*Problem to solve*.
Reproduce verbatim all of the data given below, but do not carry over the images.

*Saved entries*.
▽

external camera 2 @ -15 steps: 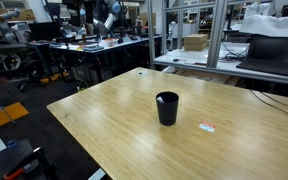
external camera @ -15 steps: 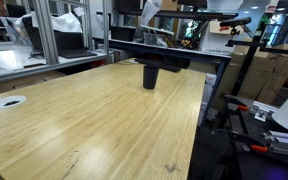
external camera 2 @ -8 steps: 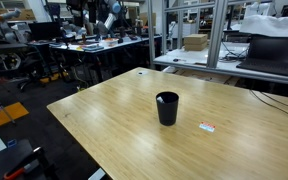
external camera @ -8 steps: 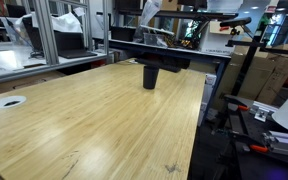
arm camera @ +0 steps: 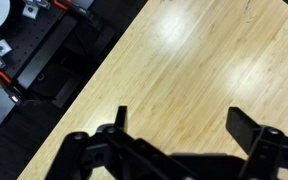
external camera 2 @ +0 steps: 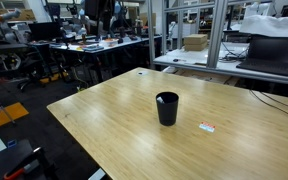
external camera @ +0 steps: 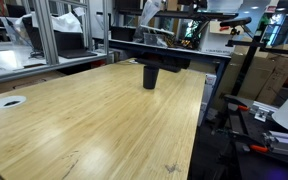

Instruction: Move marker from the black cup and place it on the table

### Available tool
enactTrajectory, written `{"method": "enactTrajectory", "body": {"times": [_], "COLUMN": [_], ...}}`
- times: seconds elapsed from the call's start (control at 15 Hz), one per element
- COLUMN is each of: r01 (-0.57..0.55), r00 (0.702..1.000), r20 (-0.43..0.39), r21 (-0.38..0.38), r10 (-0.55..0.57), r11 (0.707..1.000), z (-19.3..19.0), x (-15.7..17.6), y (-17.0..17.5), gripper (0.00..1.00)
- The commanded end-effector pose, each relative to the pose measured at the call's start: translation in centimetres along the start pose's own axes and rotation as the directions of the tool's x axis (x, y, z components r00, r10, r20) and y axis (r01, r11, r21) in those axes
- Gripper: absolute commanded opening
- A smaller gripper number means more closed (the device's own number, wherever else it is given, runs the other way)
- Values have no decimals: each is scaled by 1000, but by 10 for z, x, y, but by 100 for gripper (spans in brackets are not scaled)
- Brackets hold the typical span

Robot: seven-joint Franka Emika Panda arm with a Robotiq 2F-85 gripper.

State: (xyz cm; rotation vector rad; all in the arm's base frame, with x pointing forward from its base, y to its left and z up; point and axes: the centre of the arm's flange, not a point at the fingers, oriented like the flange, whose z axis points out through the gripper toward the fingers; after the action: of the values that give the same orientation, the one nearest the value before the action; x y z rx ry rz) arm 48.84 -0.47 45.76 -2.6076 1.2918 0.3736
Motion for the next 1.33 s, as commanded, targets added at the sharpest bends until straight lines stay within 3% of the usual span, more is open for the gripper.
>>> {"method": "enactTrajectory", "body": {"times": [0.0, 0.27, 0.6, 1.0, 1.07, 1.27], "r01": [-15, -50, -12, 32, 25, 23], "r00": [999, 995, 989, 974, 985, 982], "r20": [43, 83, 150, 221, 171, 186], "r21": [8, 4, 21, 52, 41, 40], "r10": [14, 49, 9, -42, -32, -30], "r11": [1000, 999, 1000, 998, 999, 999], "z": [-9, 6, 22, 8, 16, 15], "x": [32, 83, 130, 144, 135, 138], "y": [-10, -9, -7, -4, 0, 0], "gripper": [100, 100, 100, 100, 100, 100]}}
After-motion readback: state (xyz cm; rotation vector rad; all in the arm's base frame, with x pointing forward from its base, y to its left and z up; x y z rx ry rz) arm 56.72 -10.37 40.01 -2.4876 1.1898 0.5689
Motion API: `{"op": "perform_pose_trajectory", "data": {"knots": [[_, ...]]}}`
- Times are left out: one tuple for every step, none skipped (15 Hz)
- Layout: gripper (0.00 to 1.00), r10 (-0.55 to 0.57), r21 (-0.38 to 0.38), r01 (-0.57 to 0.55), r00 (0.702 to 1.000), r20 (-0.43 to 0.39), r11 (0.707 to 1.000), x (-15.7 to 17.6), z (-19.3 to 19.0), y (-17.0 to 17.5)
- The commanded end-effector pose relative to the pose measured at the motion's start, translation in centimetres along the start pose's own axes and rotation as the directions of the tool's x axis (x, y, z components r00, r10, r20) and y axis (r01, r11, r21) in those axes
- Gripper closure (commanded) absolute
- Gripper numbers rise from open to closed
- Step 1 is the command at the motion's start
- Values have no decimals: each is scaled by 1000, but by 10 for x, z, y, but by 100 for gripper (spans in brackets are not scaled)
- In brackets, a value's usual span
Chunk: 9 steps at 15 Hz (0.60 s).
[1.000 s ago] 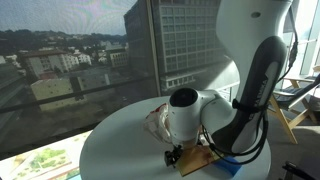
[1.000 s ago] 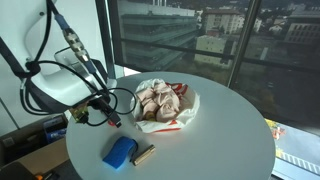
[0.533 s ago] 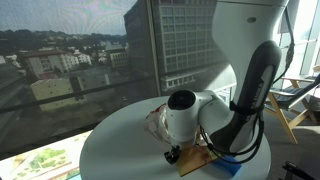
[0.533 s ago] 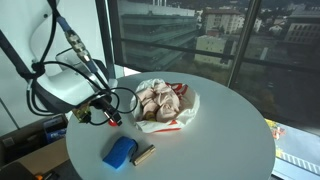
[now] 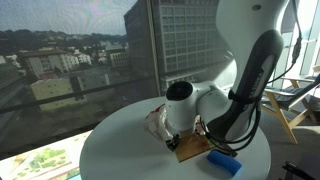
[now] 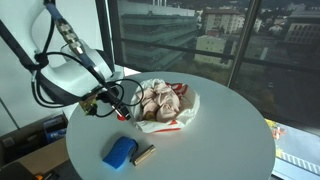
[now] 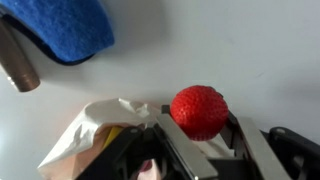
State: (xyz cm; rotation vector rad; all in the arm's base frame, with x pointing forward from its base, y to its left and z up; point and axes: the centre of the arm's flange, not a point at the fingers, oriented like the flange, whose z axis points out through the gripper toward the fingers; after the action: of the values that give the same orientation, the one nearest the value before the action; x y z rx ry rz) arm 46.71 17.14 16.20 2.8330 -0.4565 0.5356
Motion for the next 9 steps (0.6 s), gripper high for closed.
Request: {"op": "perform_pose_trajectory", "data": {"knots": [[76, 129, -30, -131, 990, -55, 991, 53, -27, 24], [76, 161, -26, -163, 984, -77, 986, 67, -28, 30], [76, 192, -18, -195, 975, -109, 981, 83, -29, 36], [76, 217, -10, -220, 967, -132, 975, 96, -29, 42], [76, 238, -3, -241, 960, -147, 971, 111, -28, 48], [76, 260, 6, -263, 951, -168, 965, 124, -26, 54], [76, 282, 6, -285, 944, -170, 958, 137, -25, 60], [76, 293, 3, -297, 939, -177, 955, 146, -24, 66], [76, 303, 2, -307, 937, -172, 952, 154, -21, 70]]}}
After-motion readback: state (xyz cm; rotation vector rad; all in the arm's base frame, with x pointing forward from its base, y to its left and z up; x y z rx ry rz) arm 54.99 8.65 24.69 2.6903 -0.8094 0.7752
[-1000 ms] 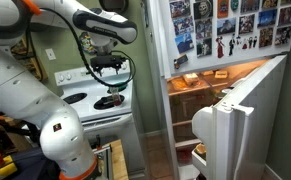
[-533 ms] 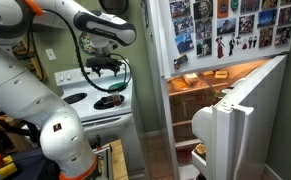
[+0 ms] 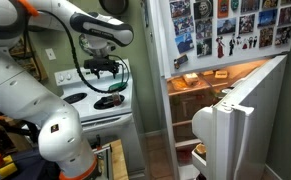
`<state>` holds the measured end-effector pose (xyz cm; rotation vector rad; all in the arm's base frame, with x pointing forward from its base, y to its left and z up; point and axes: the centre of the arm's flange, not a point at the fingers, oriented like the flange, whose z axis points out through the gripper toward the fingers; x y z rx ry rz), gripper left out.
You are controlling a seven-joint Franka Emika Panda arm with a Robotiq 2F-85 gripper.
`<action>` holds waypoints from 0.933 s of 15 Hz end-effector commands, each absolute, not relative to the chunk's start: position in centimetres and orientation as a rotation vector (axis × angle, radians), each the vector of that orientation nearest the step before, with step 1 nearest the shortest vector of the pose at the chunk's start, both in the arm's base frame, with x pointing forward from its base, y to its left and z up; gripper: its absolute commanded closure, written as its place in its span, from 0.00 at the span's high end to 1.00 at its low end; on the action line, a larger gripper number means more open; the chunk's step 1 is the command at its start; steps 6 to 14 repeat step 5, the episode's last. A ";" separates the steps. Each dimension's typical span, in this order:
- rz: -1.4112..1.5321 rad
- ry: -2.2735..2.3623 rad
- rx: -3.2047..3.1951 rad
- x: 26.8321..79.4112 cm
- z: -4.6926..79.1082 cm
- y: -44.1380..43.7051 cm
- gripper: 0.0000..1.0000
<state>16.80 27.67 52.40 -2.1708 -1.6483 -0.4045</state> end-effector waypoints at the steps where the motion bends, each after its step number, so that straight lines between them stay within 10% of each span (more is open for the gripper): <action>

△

*Solution*.
external camera 2 @ -15 steps: 
external camera @ -15 steps: 
external camera 2 @ -8 steps: 
external camera @ -8 steps: 
arm camera @ +0 steps: 
external camera 2 @ +0 steps: 
external camera @ +0 steps: 

Instruction: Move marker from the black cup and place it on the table

### Available tool
enactTrajectory, written `{"method": "enactTrajectory", "body": {"times": [_], "COLUMN": [_], ...}}`
- times: seconds elapsed from the call's start (control at 15 Hz), one per element
- COLUMN is each of: r01 (-0.57..0.55), r00 (0.702..1.000), r20 (-0.43..0.39), r21 (-0.38..0.38), r10 (-0.55..0.57), r11 (0.707..1.000), z (-19.3..19.0), x (-15.7..17.6), y (-17.0..17.5), gripper (0.00..1.00)
- The commanded end-effector pose, each relative to the pose measured at the call's start: translation in centimetres along the start pose's own axes and rotation as the directions of the tool's x axis (x, y, z components r00, r10, r20) and y axis (r01, r11, r21) in those axes
- Gripper: absolute commanded opening
- A smaller gripper number means more closed (the device's own number, wherever else it is given, runs the other way)
- Values have no decimals: each is scaled by 1000, but by 10 for z, x, y, but by 100 for gripper (spans in brackets are not scaled)
- Brackets hold the typical span

Robot: seven-joint Franka Emika Panda arm with a Robotiq 2F-85 gripper.

State: (xyz cm; rotation vector rad; all in the arm's base frame, with x pointing forward from its base, y to its left and z up; point and axes: the centre of the arm's flange, not a point at the fingers, oriented like the flange, whose z axis points out through the gripper toward the fingers; after the action: of the values that give the same orientation, the one nearest the value before the action; x y z rx ry rz) arm 48.84 -0.47 45.76 -2.6076 1.2918 0.3736
Motion for the next 1.33 s, as commanded, targets added at the sharpest bends until straight lines stay within 3% of the usual span, more is open for the gripper.
>>> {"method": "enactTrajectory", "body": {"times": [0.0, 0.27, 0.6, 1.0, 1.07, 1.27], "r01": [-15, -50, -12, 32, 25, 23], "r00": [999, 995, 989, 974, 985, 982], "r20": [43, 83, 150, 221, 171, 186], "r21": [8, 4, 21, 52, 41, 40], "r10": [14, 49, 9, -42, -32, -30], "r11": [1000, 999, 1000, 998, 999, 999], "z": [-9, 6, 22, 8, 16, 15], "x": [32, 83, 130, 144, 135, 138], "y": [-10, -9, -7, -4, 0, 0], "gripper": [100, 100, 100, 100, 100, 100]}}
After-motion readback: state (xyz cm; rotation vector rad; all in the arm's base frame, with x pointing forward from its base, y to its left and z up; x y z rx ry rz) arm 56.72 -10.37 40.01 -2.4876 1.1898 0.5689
Motion API: `{"op": "perform_pose_trajectory", "data": {"knots": [[_, ...]]}}`
- Times are left out: one tuple for every step, none skipped (15 Hz)
- Layout: gripper (0.00 to 1.00), r10 (-0.55 to 0.57), r21 (-0.38 to 0.38), r01 (-0.57 to 0.55), r00 (0.702 to 1.000), r20 (-0.43 to 0.39), r11 (0.707 to 1.000), x (-15.7 to 17.6), z (-19.3 to 19.0), y (-17.0 to 17.5)
- The commanded end-effector pose relative to the pose measured at the motion's start, translation in centimetres along the start pose's own axes and rotation as the directions of the tool's x axis (x, y, z components r00, r10, r20) and y axis (r01, r11, r21) in those axes
- Gripper closure (commanded) absolute
- Gripper numbers rise from open to closed
- Step 1 is the command at the motion's start
- Values have no decimals: each is scaled by 1000, but by 10 for x, z, y, but by 100 for gripper (spans in brackets are not scaled)
- In brackets, a value's usual span
Chunk: 9 steps at 15 Hz (0.60 s).
[1.000 s ago] 
[1.000 s ago] 
[0.533 s ago] 
[0.533 s ago] 
[now] 
[now] 
[now] 
State: (xyz cm; rotation vector rad; all in the arm's base frame, with x pointing forward from its base, y to its left and z up; point and axes: the centre of the arm's flange, not a point at the fingers, oriented like the flange, whose z axis points out through the gripper toward the fingers; after the action: of the values that give the same orientation, the one nearest the value before the action; x y z rx ry rz) arm 46.71 17.14 16.20 2.8330 -0.4565 0.5356
Motion for the next 9 steps (0.6 s), gripper high for closed.
Request: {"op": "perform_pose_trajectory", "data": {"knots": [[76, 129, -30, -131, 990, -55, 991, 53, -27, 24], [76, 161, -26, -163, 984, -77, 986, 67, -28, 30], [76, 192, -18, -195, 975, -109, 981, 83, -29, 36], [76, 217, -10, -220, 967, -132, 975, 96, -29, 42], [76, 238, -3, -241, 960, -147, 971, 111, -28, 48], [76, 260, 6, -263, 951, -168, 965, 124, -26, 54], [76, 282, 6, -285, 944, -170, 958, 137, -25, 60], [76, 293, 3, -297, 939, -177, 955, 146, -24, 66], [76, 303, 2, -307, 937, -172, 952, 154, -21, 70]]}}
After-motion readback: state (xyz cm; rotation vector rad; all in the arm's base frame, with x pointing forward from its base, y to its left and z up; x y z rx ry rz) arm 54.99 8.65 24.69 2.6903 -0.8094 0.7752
[-1000 ms] 
[-533 ms] 
[+0 ms] 
`<state>` holds the measured end-effector pose (xyz cm; rotation vector rad; all in the arm's base frame, with x pointing forward from its base, y to its left and z up; point and axes: the centre of the arm's flange, not a point at the fingers, oriented like the flange, whose z axis points out through the gripper toward the fingers; x y z rx ry rz), gripper left out.
You are controlling a seven-joint Franka Emika Panda arm with a Robotiq 2F-85 gripper.
`<action>` holds waypoints from 0.933 s of 15 Hz end-effector commands, each absolute, not relative to the chunk's start: position in centimetres and orientation as a rotation vector (axis × angle, radians), each the vector of that orientation nearest the step before, with step 1 nearest the shortest vector of the pose at the chunk's start, both in the arm's base frame, with x pointing forward from its base, y to its left and z up; gripper: its absolute commanded closure, written as its place in its span, from 0.00 at the span's high end to 1.00 at its low end; on the action line, a larger gripper number means more open; the chunk's step 1 is the command at its start; steps 6 to 14 repeat step 5, the episode's last. A ";" separates the steps. Each dimension's typical span, in this order:
- rz: -1.4112..1.5321 rad
- ry: -2.2735..2.3623 rad
- rx: -3.2047..3.1951 rad
- x: 26.8321..79.4112 cm
- z: -4.6926..79.1082 cm
- y: -44.1380..43.7051 cm
- gripper: 0.0000..1.0000
<state>16.80 27.67 52.40 -2.1708 -1.6483 -0.4045</state> end-effector waypoints at the steps where the motion bends, each after its step number, so that straight lines between them stay within 10% of each span (more is open for the gripper): <action>

What the exercise required has been answered in full.